David: With my church, they are considering making some changes so I’ve been watching videos. But with volunteers, we have to be repeatable every week so I try to keep that in mind.

Kevin: Before I joined on as tech director I never even went near a lighting board. Something I’ve learned is that lighting guys have their own language. Just like we do in recording, we have our own language.

My biggest obstacle is trying to learn the different terms in lighting, audio, and video.

David: In lighting alone, in the last 10 year I’ve already seen it shift to not having to know the light fixture numbers and you don’t have to rely on knowing all of that now.

Kevin: We have a church campus where they have about 8 – 9 movers and they all are over the stage. They’ve started using some of the movers as a spotlight. Does that make sense?

What I’ve found is that when we use the ones we have is that we’re washing out the color and it’s spilling over on the walls. It tends to take away the cool colors for the blue and magenta wash. Do you find that it is a common thing to use those moving fixtures as a spotlight?

David: You can use those but the difficult part is trying to control those moving lights. But if it’s a certain zone and not using it as the following light it can definitely work as a spotlight.

A program you use on the Mac is a Follow-Me and it’s a fantastic program and system. You bring in a camera and you just use a mouse or trackball that keeps the X on the guy. It keeps the light on the guy.

I’m not sure exactly how much it costs, but it is pricey. But they did mention that they are trying to release a less expensive version.

I’ve mention ONYX a few times but in Onyx you can have a specific fader and you set two cues for a follow spot like a left and a right. Then you can follow someone by bringing a fader up and down.

Kevin: I only know what I have but tell me more about Onyx.

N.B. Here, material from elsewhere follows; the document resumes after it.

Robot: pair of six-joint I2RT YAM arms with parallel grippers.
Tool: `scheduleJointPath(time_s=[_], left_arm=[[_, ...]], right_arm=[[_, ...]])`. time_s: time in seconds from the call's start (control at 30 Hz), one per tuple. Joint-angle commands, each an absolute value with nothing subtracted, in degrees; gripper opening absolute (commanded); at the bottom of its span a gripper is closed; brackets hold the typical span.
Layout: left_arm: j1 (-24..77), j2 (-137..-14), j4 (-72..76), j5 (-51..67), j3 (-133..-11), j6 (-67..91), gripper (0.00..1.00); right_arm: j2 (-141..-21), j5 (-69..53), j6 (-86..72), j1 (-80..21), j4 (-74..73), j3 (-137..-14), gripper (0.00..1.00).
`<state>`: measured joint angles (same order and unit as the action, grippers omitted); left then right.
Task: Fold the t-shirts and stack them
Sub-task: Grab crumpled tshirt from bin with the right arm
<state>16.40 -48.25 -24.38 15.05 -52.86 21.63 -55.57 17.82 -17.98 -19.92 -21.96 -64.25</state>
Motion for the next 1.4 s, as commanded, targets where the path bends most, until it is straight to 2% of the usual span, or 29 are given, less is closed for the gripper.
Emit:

David: Martin was bought out by Elation and Onyx is a great software. It’s easy to use and great software that you can get at an affordable price. Unless you’re doing a production like the Olympics you can definitely use ONYX to create a great show.

Kevin: I’ll definitely have to check that out because I am starting work with different churches and having a software that is easier to train on. Especially for churches that may not have as many volunteers available to help.

Can I ask a novice question? How familair are you with the QLabs software? How much have you tried that?

David: I actually haven’t been able to work with it as much but I can definitely see myself getting more familiar with it in the near future. But QLab in a nutshell it is is designed to be a show automation software where it triggers a lighting console.

Kevin: Going back to ONYX, do you have experience from making the lighting consoles to respond to automations? I’m planning on using QLabs to trigger those.

David: Yes, ONYX does that.

Kevin: I’ll have to check out more on the ONYX and I just wanted to thank you for Learn Stage Lighting. It has really helped guys like me who are newer to this and it’s a great membership. I really appreciate you putting together these tutorials.

David: I really appreciate that! I thank you for coming on today and talking to us about how you got started. It’s been really great talking about lighting and working with volunteers, thanks again Kevin!